Exercise goal :: A complete, unaltered copy of the listing is needed. Write it out.

(Dataset excerpt begins)

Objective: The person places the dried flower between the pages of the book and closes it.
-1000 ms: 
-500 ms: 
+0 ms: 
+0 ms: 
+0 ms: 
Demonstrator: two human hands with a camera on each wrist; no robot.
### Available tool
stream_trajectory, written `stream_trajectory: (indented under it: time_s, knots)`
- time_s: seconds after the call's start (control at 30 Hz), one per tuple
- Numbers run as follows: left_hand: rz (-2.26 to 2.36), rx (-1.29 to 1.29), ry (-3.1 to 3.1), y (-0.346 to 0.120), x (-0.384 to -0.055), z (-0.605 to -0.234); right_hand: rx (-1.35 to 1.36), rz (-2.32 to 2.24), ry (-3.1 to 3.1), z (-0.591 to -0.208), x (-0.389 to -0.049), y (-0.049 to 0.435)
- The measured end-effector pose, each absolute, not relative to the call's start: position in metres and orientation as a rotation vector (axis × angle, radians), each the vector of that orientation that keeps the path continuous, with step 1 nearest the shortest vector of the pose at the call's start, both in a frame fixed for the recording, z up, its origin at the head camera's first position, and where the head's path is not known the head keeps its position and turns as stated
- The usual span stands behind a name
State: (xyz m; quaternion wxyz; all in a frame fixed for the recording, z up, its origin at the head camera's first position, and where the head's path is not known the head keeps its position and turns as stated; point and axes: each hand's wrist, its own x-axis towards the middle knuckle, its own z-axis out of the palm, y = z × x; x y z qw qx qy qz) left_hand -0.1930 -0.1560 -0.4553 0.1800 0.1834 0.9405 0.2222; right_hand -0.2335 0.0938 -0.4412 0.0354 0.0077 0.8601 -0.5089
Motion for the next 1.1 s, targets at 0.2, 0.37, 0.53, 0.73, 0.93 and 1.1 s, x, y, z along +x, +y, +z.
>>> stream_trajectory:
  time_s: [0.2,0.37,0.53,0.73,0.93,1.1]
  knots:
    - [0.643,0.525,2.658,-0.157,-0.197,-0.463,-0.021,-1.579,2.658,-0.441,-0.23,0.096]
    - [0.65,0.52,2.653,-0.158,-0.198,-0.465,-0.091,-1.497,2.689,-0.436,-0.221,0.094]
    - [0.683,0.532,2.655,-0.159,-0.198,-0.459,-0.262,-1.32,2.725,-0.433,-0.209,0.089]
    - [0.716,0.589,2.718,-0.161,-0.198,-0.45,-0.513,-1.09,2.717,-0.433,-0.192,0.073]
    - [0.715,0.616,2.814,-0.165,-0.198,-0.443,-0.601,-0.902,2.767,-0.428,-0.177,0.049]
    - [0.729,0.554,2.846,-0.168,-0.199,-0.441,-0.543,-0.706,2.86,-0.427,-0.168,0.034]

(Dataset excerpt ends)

Solved exercise ::
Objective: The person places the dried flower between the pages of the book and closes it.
-1000 ms: 
-500 ms: 
+0 ms: 
+0 ms: 
+0 ms: 
Demonstrator: two human hands with a camera on each wrist; no robot.
### Available tool
stream_trajectory, written `stream_trajectory: (indented under it: time_s, knots)`
- time_s: seconds after the call's start (control at 30 Hz), one per tuple
- Numbers run as follows: left_hand: rz (-2.26 to 2.36), rx (-1.29 to 1.29), ry (-3.1 to 3.1), y (-0.346 to 0.120), x (-0.384 to -0.055), z (-0.605 to -0.234); right_hand: rx (-1.35 to 1.36), rz (-2.32 to 2.24), ry (-3.1 to 3.1), z (-0.591 to -0.208), x (-0.389 to -0.049), y (-0.049 to 0.435)
- The measured end-effector pose, each absolute, not relative to the call's start: position in metres and orientation as a rotation vector (axis × angle, radians), each the vector of that orientation that keeps the path continuous, with step 1 nearest the shortest vector of the pose at the call's start, both in a frame fixed for the recording, z up, its origin at the head camera's first position, and where the head's path is not known the head keeps its position and turns as stated
- The usual span stands behind a name
State: (xyz m; quaternion wxyz; all in a frame fixed for the recording, z up, its origin at the head camera's first position, and where the head's path is not known the head keeps its position and turns as stated; point and axes: each hand's wrist, its own x-axis towards the middle knuckle, its own z-axis out of the palm, y = z × x; x y z qw qx qy qz) left_hand -0.1930 -0.1560 -0.4553 0.1800 0.1834 0.9405 0.2222; right_hand -0.2335 0.0938 -0.4412 0.0354 0.0077 0.8601 -0.5089
Motion for the next 1.1 s, targets at 0.2, 0.37, 0.53, 0.73, 0.93 and 1.1 s, x, y, z along +x, +y, +z.
>>> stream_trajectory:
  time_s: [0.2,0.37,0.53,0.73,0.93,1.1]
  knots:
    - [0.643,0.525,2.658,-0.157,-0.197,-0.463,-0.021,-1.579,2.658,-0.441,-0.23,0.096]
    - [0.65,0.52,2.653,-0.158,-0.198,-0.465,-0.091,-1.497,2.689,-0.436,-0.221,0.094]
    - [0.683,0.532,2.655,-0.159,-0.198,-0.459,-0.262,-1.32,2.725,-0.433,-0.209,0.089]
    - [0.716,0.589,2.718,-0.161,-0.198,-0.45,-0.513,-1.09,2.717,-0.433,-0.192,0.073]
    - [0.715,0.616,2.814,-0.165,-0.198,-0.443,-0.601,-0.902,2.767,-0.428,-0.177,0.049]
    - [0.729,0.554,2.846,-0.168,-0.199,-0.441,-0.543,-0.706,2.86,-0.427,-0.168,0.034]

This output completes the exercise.